(Dataset items)
==================================================

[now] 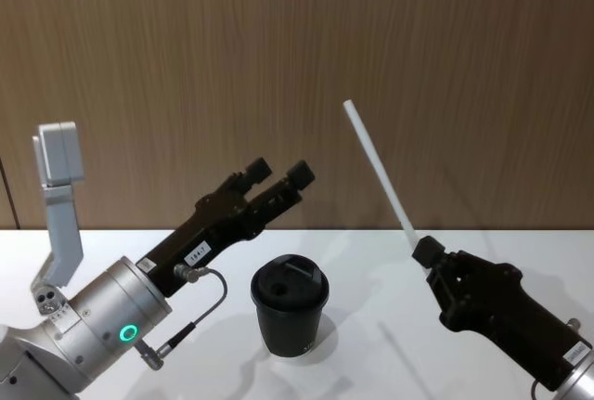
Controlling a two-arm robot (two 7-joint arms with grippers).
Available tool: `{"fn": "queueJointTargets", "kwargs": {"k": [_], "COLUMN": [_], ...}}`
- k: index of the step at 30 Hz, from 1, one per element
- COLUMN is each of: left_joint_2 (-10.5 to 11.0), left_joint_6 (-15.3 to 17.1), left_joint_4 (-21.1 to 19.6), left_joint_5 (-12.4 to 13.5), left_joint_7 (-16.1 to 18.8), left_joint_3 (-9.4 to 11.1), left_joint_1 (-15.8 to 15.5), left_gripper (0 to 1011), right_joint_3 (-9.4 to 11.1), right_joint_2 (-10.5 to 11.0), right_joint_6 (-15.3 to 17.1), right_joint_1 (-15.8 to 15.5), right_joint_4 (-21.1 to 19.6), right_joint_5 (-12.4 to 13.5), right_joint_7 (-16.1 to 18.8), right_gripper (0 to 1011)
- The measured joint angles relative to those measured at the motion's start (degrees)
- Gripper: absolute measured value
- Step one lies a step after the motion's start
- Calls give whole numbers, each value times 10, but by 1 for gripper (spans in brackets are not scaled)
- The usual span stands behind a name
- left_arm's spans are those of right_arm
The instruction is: Pick up the straw with one hand, pass it to the other hand, and insert it into the cup.
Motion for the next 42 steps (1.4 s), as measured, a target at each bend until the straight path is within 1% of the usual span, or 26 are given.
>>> {"fn": "queueJointTargets", "kwargs": {"k": [6, 17, 25, 42], "left_joint_2": [-1, -1, -4, -15], "left_joint_6": [16, 37, 53, 67], "left_joint_4": [15, 41, 63, 99], "left_joint_5": [-19, -43, -61, -84], "left_joint_7": [-11, -31, -48, -68], "left_joint_3": [8, 19, 30, 48], "left_joint_1": [-10, -31, -49, -77], "left_gripper": [1003, 1003, 1003, 1003], "right_joint_3": [-10, -27, -32, -39], "right_joint_2": [4, 10, 14, 19], "right_joint_6": [-6, -16, -19, -14], "right_joint_1": [4, 11, 13, 19], "right_joint_4": [3, 9, 12, 23], "right_joint_5": [-1, -5, -7, -5], "right_joint_7": [6, 13, 12, -3], "right_gripper": [0, 0, 0, 0]}}
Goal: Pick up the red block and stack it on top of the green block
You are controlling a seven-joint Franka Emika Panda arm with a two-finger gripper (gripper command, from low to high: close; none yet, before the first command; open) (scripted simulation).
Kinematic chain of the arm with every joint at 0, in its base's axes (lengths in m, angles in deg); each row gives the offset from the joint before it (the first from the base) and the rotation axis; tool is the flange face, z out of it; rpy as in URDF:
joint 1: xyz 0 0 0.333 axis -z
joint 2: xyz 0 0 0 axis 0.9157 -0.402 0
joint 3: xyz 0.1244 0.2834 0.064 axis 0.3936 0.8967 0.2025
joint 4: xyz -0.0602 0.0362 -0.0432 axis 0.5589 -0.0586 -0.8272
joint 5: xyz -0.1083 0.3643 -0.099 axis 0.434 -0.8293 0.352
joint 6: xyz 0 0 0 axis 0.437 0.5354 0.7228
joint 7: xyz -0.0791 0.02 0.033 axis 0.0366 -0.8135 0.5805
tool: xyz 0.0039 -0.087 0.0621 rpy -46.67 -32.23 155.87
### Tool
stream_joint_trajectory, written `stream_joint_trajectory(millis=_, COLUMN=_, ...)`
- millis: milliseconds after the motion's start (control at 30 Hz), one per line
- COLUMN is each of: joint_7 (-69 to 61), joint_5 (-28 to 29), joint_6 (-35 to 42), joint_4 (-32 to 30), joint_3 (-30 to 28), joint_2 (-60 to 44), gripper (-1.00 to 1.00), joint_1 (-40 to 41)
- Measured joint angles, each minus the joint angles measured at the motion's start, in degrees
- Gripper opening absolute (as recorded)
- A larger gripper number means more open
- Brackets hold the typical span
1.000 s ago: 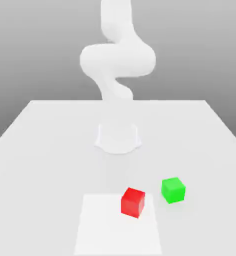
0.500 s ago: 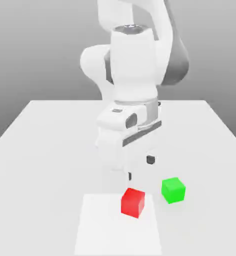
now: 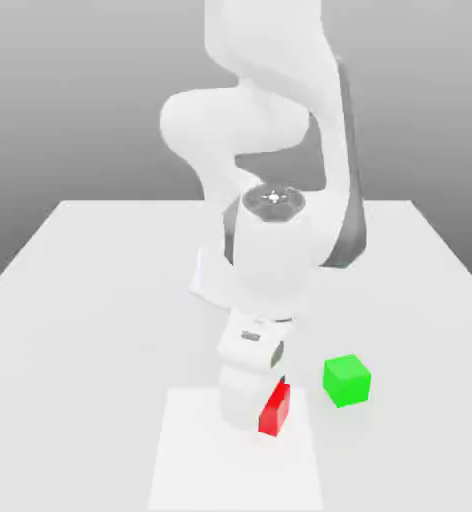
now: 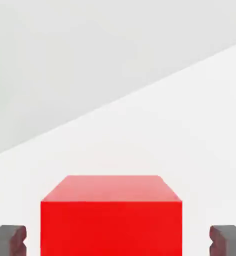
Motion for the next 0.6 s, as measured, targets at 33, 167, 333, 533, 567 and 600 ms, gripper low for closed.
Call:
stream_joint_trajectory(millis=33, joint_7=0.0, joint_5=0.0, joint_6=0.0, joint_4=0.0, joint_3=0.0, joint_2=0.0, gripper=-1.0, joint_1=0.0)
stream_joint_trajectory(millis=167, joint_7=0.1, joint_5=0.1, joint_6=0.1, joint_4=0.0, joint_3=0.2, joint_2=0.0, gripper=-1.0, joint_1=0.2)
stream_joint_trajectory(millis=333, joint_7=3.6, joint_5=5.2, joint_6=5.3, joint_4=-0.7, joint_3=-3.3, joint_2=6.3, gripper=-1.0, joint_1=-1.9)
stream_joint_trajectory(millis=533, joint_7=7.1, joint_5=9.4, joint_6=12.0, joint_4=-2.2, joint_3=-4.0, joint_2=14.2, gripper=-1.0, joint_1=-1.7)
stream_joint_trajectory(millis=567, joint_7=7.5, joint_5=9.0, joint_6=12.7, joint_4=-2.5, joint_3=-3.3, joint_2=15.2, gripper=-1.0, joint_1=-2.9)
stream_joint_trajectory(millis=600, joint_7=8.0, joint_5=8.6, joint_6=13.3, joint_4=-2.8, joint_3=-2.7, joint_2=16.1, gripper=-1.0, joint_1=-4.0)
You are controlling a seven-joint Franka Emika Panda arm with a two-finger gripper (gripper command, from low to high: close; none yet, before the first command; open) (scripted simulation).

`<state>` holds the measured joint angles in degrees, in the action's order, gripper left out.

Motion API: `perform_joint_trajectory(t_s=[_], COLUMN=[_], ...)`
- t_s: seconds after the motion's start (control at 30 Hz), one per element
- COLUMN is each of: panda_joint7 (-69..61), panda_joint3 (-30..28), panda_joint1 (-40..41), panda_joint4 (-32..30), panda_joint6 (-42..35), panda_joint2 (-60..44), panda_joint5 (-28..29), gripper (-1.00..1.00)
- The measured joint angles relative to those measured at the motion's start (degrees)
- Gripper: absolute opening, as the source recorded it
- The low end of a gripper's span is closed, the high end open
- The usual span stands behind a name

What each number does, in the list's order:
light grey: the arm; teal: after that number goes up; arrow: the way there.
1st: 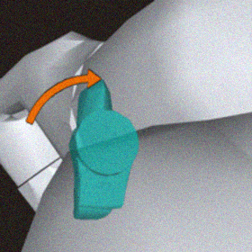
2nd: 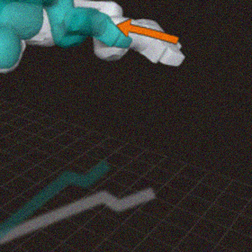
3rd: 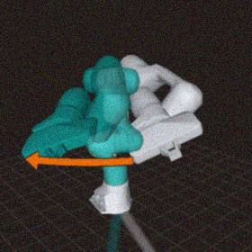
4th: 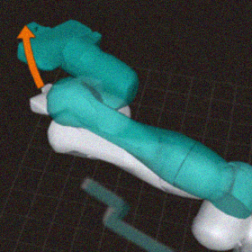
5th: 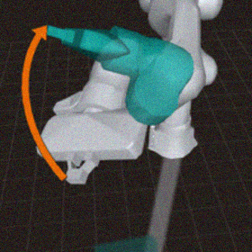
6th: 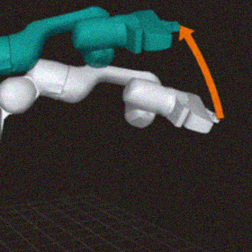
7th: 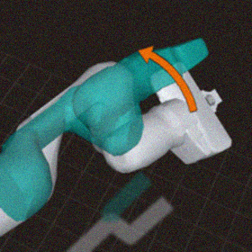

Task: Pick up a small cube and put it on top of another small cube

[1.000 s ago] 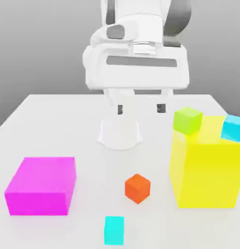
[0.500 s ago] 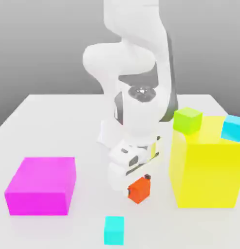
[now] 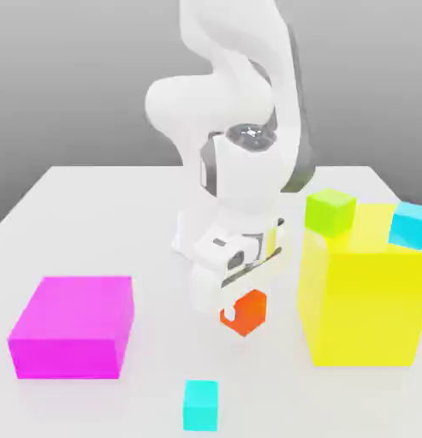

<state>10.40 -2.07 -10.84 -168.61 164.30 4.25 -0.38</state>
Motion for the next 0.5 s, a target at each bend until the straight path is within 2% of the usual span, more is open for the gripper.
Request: perform_joint_trajectory(t_s=[0.17,0.33,0.4,0.5], panda_joint7=[2.06,6.51,7.36,6.72], panda_joint3=[-1.85,-3.66,-3.91,-3.42], panda_joint1=[2.58,5.75,6.18,6.50], panda_joint4=[9.63,19.99,22.43,23.37], panda_joint6=[-6.59,-13.02,-12.82,-8.08], panda_joint2=[-3.12,-7.04,-9.64,-15.34], panda_joint5=[-2.13,-1.17,-1.16,-2.41], gripper=[-1.00,-1.00,-1.00,-1.00])
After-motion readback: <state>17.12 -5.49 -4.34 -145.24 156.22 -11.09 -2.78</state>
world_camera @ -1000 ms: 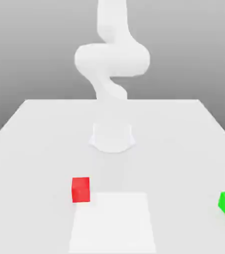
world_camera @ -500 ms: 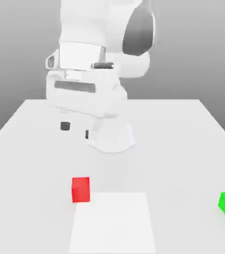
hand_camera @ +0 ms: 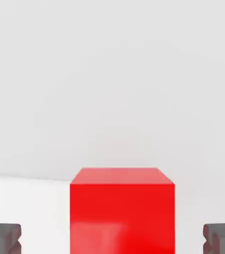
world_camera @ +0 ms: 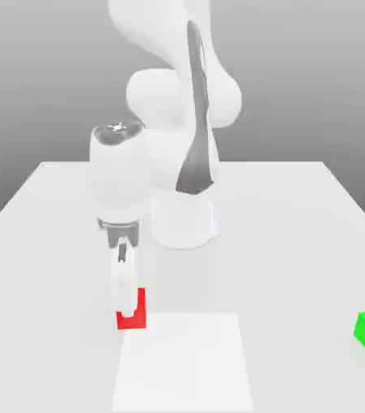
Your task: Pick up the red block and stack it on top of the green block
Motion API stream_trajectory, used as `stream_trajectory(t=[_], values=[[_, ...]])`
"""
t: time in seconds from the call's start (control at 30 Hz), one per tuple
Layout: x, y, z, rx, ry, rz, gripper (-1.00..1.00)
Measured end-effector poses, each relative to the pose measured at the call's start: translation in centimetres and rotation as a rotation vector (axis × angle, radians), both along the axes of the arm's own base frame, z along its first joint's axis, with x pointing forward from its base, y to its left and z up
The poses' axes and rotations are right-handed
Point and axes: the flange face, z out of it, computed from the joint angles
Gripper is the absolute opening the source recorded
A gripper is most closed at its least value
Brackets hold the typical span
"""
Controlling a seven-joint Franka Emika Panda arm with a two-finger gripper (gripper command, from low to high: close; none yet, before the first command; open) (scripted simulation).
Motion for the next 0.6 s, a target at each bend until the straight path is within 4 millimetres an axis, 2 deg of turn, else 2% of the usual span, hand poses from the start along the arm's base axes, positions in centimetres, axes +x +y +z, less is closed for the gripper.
stream_trajectory(t=[0.03, 0.07, 0.3, 0.6], values=[[-0.1, 0.0, -0.8, 0.001, 0.001, 0.001, 0.00], [-0.2, 0.1, -1.3, 0.002, 0.001, 0.002, -1.00], [-0.2, 0.1, -1.3, 0.001, -0.001, 0.002, -1.00], [-0.2, 0.1, 4.4, 0.000, 0.000, 0.003, -1.00]])
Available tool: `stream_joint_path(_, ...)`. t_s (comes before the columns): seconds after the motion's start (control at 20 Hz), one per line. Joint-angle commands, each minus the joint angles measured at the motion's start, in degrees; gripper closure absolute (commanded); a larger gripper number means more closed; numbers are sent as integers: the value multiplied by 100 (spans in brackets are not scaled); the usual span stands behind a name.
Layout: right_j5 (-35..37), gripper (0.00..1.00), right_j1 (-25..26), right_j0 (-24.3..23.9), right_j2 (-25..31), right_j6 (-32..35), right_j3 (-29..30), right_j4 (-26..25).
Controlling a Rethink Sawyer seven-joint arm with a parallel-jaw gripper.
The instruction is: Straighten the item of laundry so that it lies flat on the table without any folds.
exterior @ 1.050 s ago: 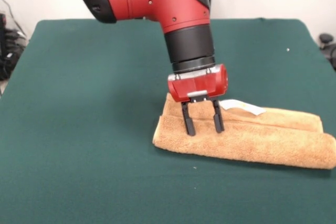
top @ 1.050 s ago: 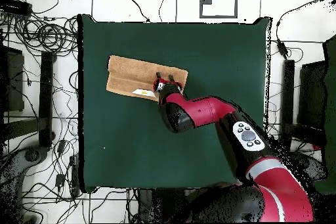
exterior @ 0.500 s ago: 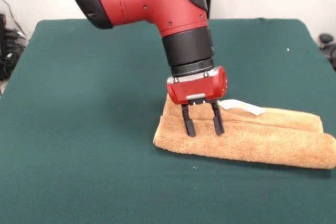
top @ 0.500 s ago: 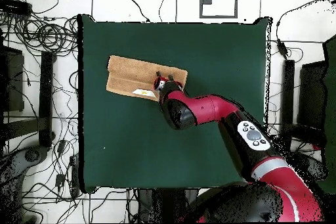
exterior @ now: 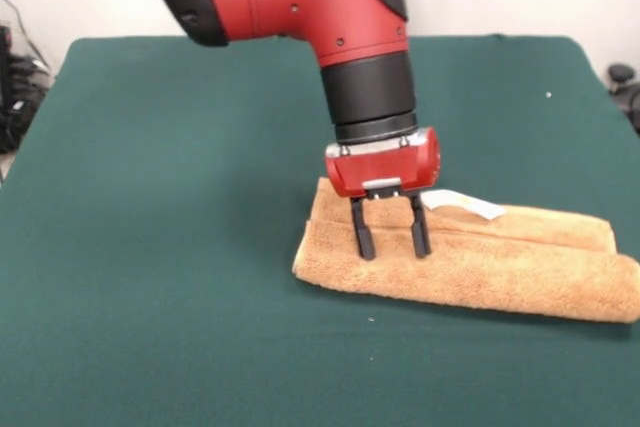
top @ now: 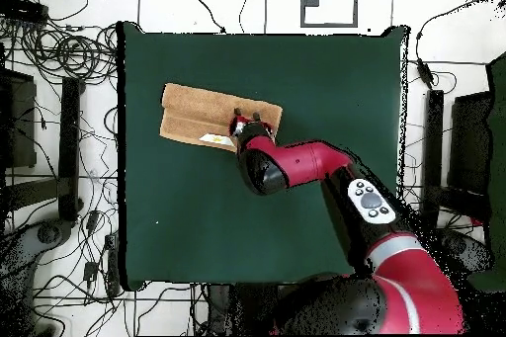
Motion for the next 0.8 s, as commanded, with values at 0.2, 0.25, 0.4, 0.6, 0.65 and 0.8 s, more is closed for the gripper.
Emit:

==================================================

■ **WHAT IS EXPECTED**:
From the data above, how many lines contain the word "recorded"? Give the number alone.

■ **ANSWER FOR THE TASK**:
3